» Information given
********************
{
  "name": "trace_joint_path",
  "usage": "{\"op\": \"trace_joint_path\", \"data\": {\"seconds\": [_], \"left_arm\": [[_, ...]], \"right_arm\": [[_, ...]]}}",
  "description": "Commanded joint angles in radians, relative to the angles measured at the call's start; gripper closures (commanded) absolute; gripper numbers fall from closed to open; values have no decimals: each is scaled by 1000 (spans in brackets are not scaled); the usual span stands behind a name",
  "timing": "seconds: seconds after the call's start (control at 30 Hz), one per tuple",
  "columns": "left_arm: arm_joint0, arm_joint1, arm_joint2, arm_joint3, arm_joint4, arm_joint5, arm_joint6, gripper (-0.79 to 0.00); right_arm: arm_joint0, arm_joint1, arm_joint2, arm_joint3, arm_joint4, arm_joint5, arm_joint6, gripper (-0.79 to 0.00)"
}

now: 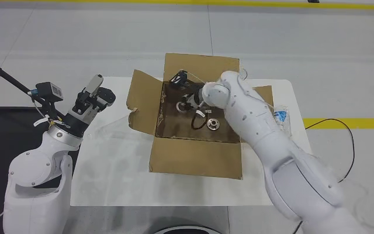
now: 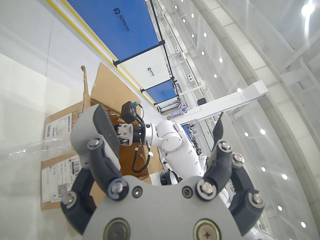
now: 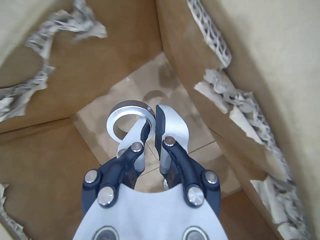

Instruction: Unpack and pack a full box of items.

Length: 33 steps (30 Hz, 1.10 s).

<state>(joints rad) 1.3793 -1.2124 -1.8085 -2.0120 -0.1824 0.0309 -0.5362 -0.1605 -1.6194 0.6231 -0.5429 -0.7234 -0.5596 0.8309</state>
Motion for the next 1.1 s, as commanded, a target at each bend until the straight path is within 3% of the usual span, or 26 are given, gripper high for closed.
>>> {"op": "trace_joint_path", "data": {"seconds": [0.0, 0.3, 0.53, 0.67, 1.07], "left_arm": [[0, 0, 0, 0, 0, 0, 0, -785], [0, 0, 0, 0, 0, 0, 0, -785], [0, 0, 0, 0, 0, 0, 0, -785], [0, 0, 0, 0, 0, 0, 0, -785], [0, 0, 0, 0, 0, 0, 0, -785]], "right_arm": [[-23, 30, 32, -76, -9, -14, 4, 0], [-278, 193, 300, -624, -27, -35, 126, 0], [-457, 256, 464, -937, -1, -5, 205, 0], [-484, 267, 488, -1012, -34, 68, 229, 0], [-484, 267, 488, -1012, -34, 68, 229, 0]]}}
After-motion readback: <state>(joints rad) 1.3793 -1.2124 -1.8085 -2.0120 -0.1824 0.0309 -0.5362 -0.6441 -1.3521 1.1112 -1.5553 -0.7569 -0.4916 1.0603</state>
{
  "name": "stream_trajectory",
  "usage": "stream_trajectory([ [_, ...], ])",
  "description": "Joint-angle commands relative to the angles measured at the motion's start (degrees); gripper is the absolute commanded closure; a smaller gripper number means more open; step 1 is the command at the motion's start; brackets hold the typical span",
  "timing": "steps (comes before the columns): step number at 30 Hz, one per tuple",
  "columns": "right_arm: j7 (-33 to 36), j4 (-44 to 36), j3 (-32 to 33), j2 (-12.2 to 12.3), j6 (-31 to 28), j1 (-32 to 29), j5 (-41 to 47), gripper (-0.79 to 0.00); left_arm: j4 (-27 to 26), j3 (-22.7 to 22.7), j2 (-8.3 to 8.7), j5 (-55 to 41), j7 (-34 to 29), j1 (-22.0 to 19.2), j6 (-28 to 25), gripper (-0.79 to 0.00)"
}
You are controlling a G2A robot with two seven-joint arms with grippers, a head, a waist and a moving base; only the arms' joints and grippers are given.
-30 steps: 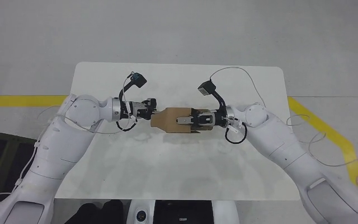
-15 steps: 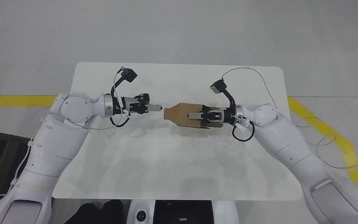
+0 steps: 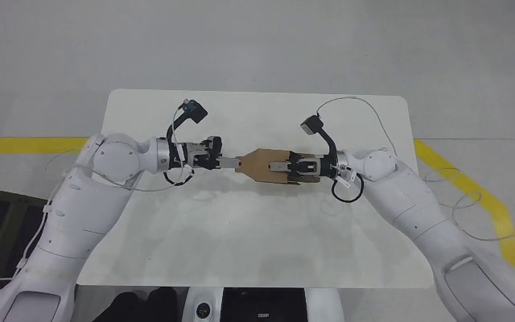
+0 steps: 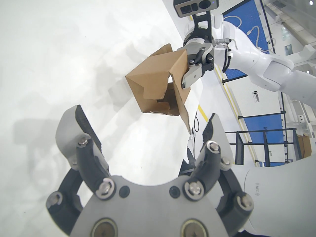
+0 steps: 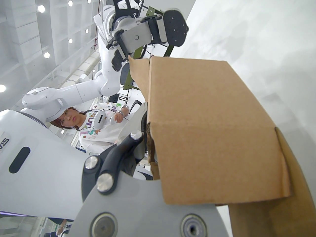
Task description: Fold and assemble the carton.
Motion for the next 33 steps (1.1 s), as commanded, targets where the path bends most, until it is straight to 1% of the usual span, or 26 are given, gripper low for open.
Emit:
stream_trajectory([
  [1,0.0,-0.1,0.1,-0.1,0.0,0.1,0.0,0.000,0.3,0.5,-0.07,1.1,0.2,-0.2,0.5,-0.785],
  [13,-0.2,-1.9,0.7,-0.2,-0.2,-0.2,-0.2,0.000,3.1,1.5,-0.35,3.7,1.4,-1.6,1.7,-0.785],
  [21,-0.1,-3.2,0.9,-0.2,-0.1,0.0,0.2,0.000,4.8,1.9,-0.57,3.0,1.3,-2.5,2.0,-0.785],
  [33,-0.5,-4.1,-0.3,-0.9,-0.5,0.9,1.6,0.000,4.8,1.8,-0.60,0.5,-0.1,-2.7,1.1,-0.785],
])
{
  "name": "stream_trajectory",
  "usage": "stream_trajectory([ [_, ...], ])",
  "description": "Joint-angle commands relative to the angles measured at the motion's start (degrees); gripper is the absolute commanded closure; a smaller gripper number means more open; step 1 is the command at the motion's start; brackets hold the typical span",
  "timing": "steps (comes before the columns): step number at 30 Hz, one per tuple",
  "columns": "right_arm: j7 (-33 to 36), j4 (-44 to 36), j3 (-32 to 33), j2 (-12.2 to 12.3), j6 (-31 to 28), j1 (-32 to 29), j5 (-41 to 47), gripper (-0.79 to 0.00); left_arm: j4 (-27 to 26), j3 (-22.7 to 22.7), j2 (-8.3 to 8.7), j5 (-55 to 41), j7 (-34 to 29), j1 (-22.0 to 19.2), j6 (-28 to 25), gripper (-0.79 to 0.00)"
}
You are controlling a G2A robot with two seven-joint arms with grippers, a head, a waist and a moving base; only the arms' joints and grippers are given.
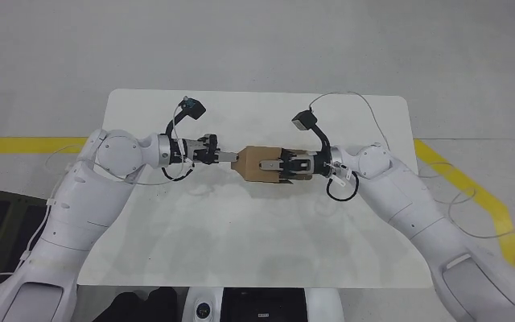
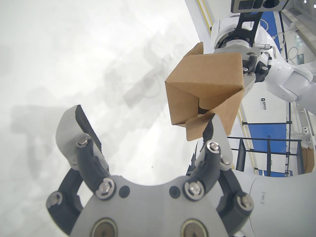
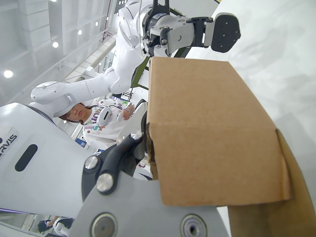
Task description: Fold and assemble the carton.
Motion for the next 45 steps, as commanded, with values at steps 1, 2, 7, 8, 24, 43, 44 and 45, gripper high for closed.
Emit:
stream_trajectory([
  [1,-0.2,-0.1,-0.1,-0.1,-0.2,0.1,0.4,0.000,-0.1,0.1,0.00,-0.3,-0.2,0.1,-0.1,-0.785],
  [2,-0.4,-0.3,-0.2,-0.2,-0.4,0.1,0.8,0.000,-0.3,0.1,0.00,-0.5,-0.3,0.2,-0.2,-0.785],
  [7,-1.0,-1.1,-0.5,-0.5,-1.0,0.4,2.0,0.000,-1.0,0.1,0.04,-1.2,-0.7,0.7,-0.6,-0.785],
  [8,-1.2,-1.4,-0.5,-0.5,-1.2,0.5,2.3,0.000,-1.1,0.1,0.05,-1.3,-0.8,0.7,-0.7,-0.785],
  [24,-1.9,-2.4,-1.9,-1.0,-1.9,1.3,4.0,0.000,-1.2,-0.8,-0.09,-6.5,1.4,2.0,-2.1,-0.785],
  [43,-2.7,-2.1,-3.1,-1.1,-2.7,1.3,5.0,0.000,-1.3,0.7,-0.49,-9.4,-1.0,1.7,-1.9,-0.785],
  [44,-3.0,-2.2,-3.1,-1.2,-3.0,1.2,5.2,0.000,-1.2,0.7,-0.52,-9.6,-1.0,1.7,-1.9,-0.785],
  [45,-3.3,-2.3,-3.2,-1.2,-3.3,1.1,5.4,0.000,-1.0,0.7,-0.53,-9.7,-1.0,1.7,-1.9,-0.785],
])
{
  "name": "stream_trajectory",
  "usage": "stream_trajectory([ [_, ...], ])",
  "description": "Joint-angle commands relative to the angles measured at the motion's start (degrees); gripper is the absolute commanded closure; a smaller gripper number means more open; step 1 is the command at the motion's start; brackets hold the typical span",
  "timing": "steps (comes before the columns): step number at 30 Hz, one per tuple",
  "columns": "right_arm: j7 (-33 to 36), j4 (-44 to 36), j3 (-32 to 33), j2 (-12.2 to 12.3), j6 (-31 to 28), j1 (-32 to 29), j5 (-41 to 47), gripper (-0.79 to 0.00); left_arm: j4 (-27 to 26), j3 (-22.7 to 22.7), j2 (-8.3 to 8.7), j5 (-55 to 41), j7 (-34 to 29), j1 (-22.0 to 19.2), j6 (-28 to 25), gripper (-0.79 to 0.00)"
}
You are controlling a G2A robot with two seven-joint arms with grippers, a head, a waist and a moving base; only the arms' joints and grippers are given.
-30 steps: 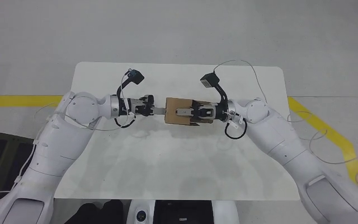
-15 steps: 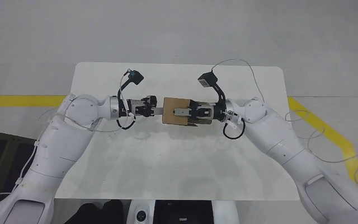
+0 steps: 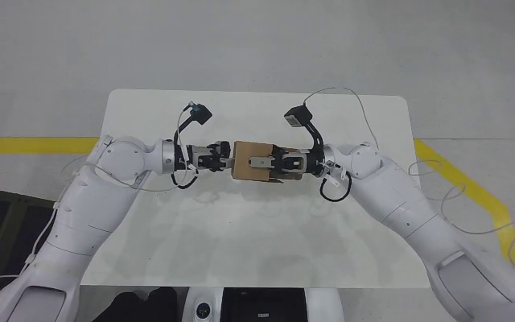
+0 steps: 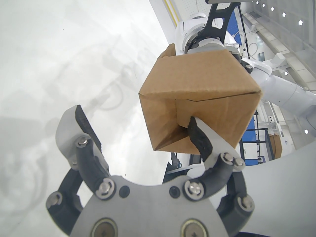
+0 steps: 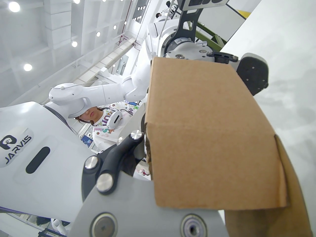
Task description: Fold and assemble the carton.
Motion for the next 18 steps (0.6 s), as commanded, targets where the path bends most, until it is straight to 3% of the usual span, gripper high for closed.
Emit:
stream_trajectory([
  [1,-0.6,-0.1,-0.1,0.0,-0.6,-0.2,0.3,0.000,0.7,0.0,-0.02,-0.3,0.0,0.0,-0.1,-0.785],
  [18,-0.3,-1.2,-1.6,0.5,-0.3,-0.3,1.9,0.000,6.5,0.2,-0.40,-4.7,-1.8,-1.2,-2.9,-0.785],
])
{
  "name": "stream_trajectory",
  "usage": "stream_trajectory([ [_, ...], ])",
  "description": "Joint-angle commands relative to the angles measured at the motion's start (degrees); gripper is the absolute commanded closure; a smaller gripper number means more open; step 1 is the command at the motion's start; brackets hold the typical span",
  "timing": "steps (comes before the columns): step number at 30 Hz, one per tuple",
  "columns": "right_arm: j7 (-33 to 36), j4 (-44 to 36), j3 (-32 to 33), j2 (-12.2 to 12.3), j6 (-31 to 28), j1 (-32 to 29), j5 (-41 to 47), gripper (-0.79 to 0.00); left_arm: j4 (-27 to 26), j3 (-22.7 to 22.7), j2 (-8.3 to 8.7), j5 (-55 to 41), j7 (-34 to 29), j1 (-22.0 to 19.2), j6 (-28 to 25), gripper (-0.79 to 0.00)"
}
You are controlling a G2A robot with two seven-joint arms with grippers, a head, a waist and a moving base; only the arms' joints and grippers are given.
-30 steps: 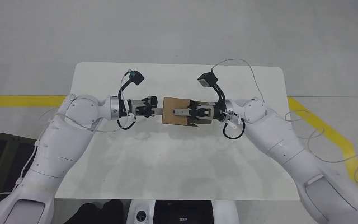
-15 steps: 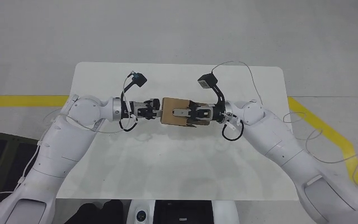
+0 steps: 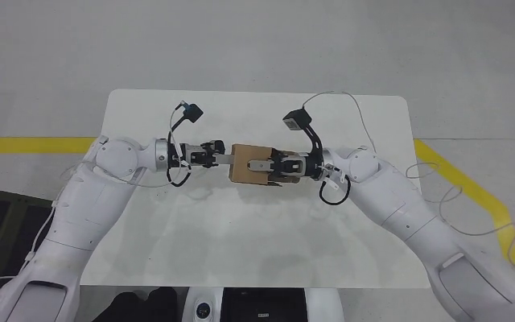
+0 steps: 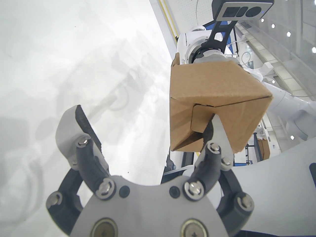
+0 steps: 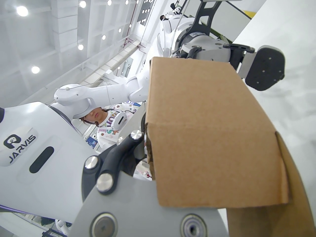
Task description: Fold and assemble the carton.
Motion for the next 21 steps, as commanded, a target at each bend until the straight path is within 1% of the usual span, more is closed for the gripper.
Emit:
stream_trajectory([
  [1,-0.1,-0.3,-0.2,0.0,-0.1,0.1,0.1,0.000,0.1,0.4,-0.13,-0.6,-0.2,0.0,-0.2,-0.785],
  [7,-0.3,-0.4,-0.7,0.1,-0.3,0.5,0.4,0.000,-0.1,1.0,-0.44,-3.0,-0.5,0.0,-0.8,-0.785],
  [14,-0.4,0.0,-1.2,0.2,-0.4,0.8,0.4,0.000,-0.1,1.2,-0.55,-2.9,-0.7,0.0,-1.0,-0.785],
  [21,2.4,3.3,-1.5,0.5,2.4,0.8,0.5,0.000,1.3,-0.5,-0.03,2.8,0.7,-0.5,-2.4,-0.785],
])
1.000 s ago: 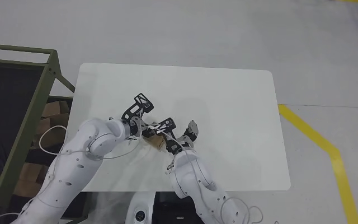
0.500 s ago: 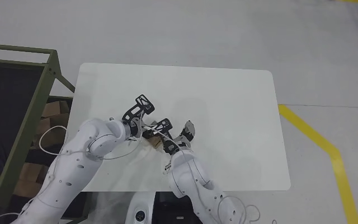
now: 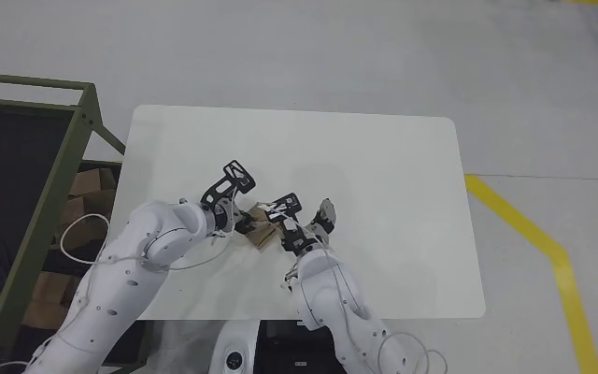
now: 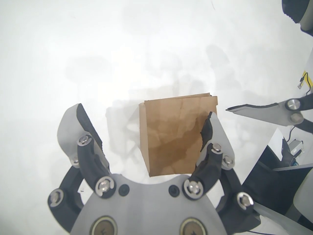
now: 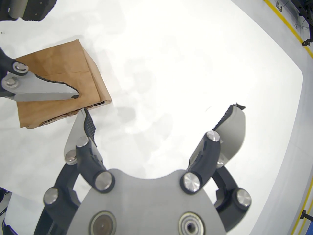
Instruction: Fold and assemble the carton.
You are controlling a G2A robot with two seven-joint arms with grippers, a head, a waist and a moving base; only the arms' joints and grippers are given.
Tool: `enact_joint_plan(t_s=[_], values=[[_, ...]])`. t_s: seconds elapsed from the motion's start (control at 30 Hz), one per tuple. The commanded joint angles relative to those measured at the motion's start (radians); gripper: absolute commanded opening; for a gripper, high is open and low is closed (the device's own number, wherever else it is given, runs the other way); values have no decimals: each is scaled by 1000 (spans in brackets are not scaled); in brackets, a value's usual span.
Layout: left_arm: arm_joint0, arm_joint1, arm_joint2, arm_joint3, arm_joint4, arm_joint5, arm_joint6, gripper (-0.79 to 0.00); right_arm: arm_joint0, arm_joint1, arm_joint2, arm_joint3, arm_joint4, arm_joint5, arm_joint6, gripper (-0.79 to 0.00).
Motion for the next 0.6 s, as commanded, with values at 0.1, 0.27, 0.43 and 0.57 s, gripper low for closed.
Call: enact_joint_plan(t_s=[0.1, 0.27, 0.43, 0.57], values=[[38, 7, -32, -19, 5, -33, 9, 0, -1, 2, -1, -1, -1, -2, 1, 0], [68, 12, -49, -44, 32, -60, 16, 0, 1, 2, -2, 1, -1, 2, 4, 0], [79, 14, -58, -48, 41, -63, 21, 0, 1, 1, -1, -2, 0, 3, 6, 0], [73, 14, -46, -42, 55, -64, 11, 0, -3, 2, 3, -6, 1, 1, 5, 0]])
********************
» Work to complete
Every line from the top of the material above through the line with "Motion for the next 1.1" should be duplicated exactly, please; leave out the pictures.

» Output below
{
  "name": "trace_joint_path",
  "usage": "{\"op\": \"trace_joint_path\", \"data\": {\"seconds\": [_], \"left_arm\": [[_, ...]], \"right_arm\": [[_, ...]]}}",
  "description": "Commanded joint angles in radians, relative to the angles measured at the call's start; gripper closures (commanded) absolute; gripper numbers fall from closed to open; values have no decimals: each is scaled by 1000 (spans in brackets are not scaled); the usual span stands behind a name",
  "timing": "seconds: seconds after the call's start (control at 30 Hz), one per tuple",
  "columns": "left_arm: arm_joint0, arm_joint1, arm_joint2, arm_joint3, arm_joint4, arm_joint5, arm_joint6, gripper (-0.79 to 0.00); right_arm: arm_joint0, arm_joint1, arm_joint2, arm_joint3, arm_joint4, arm_joint5, arm_joint6, gripper (-0.79 to 0.00)"
}

now: 
now: 
now: 

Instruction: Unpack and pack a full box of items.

Length: 33 steps (30 Hz, 1.10 s).

<state>(joints rad) 1.3793 -1.2124 -1.8085 -2.0120 -0.1824 0.0309 -0.5362 -0.1605 -1.6194 0.6231 -0.5429 -0.7234 -0.5596 0.8309</state>
Motion for the next 1.1 s, as commanded, a target at each bend until the straight path is within 3% of the usual span, or 26 are given, gripper high for closed.

There is nothing further to add to the answer.